On Sep 11, 2008, at 11:44 AM, D. Richard Hipp wrote:
> On Sep 11, 2008, at 1:11 PM, Gavin Kistner wrote:
>
>> So I ask again: can the inclusion of backticks in the column name
>> returned as the result for certain select statements be considered a
>> bug?
>
> In the absence of an AS clause, SQLite makes no promises about column
> names.  If you want a specific column name, use an AS clause on that
> column to specify the name.  Otherwise, you get what you get and what
> you get might change from one point release to the next.  (That said,
> people tend to scream furiously when the column naming rules changes,
> so we do try to avoid changing them without a very good reason.)

Respectfully, it's your (super awesome) software, so of course you're  
free to design it as  you will.

Obviously it would be sub-optimal if "SELECT foo FROM bar" displayed  
the name of a random Hanna-Barbera  cartoon character for the column  
name each time it was issued. Along that line of reasoning (but not  
nearly so far down the ridiculous road) I find it unhelpful that  
"SELECT `foo`, ... FROM bar" changes the name of the first column  
depending on the contents elided.

Given that it's possible (if moderately insane) and legal(?) to have a  
column name with a backtick in it, then displaying "`foo`" as the  
column name is semantically different from displaying "foo". For us  
humans, it's not as bad as displaying "Grape Ape"; our poor computers,  
however, have lesser powers of reasoning.

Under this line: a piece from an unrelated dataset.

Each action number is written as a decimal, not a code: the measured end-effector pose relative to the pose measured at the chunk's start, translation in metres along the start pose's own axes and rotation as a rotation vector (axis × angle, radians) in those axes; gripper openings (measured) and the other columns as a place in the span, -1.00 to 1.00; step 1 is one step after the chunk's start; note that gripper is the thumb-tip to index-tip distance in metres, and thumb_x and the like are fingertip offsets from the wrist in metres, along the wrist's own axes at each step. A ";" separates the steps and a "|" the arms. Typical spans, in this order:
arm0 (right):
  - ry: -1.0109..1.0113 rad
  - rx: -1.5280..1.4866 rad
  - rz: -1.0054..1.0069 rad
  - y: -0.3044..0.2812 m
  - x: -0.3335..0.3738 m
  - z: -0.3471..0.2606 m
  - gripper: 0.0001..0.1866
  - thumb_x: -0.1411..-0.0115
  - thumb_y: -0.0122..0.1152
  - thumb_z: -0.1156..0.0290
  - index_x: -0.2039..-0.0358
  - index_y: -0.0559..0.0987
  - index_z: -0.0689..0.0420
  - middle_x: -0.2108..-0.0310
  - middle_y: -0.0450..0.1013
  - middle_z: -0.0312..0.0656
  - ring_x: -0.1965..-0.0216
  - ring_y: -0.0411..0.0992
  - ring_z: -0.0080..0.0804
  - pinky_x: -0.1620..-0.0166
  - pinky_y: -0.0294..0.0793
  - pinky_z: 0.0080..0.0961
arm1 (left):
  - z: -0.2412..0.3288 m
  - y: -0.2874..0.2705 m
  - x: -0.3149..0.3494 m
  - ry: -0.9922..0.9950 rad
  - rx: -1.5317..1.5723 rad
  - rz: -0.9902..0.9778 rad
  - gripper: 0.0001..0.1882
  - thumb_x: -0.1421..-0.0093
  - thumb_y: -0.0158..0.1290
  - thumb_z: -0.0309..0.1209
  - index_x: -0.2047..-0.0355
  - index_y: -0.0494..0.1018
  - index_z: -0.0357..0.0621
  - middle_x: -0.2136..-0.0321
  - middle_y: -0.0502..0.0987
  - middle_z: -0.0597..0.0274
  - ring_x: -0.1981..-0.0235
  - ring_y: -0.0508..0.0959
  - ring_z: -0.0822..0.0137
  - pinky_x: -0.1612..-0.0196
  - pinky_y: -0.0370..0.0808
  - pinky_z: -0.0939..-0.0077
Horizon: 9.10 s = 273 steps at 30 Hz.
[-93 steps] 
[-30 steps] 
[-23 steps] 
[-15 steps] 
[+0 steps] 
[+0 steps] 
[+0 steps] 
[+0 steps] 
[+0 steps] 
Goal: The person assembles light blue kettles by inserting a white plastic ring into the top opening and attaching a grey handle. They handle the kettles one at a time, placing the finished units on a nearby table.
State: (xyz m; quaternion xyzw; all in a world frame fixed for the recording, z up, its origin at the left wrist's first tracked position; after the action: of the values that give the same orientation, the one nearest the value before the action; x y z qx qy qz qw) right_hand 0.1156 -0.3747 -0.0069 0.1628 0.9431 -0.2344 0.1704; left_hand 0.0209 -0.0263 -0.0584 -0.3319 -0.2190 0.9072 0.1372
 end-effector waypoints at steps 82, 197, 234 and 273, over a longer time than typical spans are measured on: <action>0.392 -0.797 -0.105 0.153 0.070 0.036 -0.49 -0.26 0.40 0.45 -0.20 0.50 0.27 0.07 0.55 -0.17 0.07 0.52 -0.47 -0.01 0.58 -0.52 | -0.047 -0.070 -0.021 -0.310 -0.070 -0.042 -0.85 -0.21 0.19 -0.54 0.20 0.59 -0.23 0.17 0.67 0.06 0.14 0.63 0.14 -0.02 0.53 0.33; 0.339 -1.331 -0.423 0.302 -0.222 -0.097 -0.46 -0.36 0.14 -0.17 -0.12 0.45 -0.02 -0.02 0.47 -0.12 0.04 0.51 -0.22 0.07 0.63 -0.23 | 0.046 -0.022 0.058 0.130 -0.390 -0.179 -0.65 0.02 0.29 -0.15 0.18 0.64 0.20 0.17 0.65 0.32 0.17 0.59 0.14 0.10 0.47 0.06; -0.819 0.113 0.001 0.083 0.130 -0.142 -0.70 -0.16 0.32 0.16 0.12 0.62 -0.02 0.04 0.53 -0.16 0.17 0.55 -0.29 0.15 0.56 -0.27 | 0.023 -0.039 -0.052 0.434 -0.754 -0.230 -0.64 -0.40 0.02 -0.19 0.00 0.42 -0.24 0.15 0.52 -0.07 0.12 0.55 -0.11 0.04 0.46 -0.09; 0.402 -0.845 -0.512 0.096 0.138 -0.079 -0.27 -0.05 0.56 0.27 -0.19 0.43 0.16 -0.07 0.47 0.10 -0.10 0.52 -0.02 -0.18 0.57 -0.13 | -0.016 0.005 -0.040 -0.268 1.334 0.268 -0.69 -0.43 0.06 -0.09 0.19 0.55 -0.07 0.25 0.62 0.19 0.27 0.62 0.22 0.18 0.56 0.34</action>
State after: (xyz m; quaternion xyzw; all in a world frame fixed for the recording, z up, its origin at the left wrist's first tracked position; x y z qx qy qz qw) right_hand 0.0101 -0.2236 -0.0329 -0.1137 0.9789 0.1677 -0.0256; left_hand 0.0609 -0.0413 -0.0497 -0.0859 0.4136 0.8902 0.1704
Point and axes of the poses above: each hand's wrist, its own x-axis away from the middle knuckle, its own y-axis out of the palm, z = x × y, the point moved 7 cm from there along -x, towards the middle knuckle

As you say, using an AS clause avoids the problem:

   sqlite> .headers on
   sqlite> create table bar (`select` text);
   sqlite> insert into bar values ('a');
   sqlite> select `select` from bar;
   select
   a
   sqlite> select `select`, count(`select`) from bar;
   `select`|count(`select`)
   a|1
   sqlite> select `select` as `select`, count(`select`) as hits from  
bar;
   select|hits
   a|1

Now I just have to convince the author of the ORM library I'm using to  
put AS statements on every column in every SELECT, and either hope  
that this causes no performance impact on any of the supported RDBMS,  
or convince him to branch code for SQLite. (Assuming that placing AS  
clauses for every column in every SELECT does not noticeably impact  
SQLite.)

I also hope, however, that you may see the current behavior as  
undesirably inconsistent, even if it is justifiable by your design  
philosophy.

Thanks (truly) for the joy that is SQLite!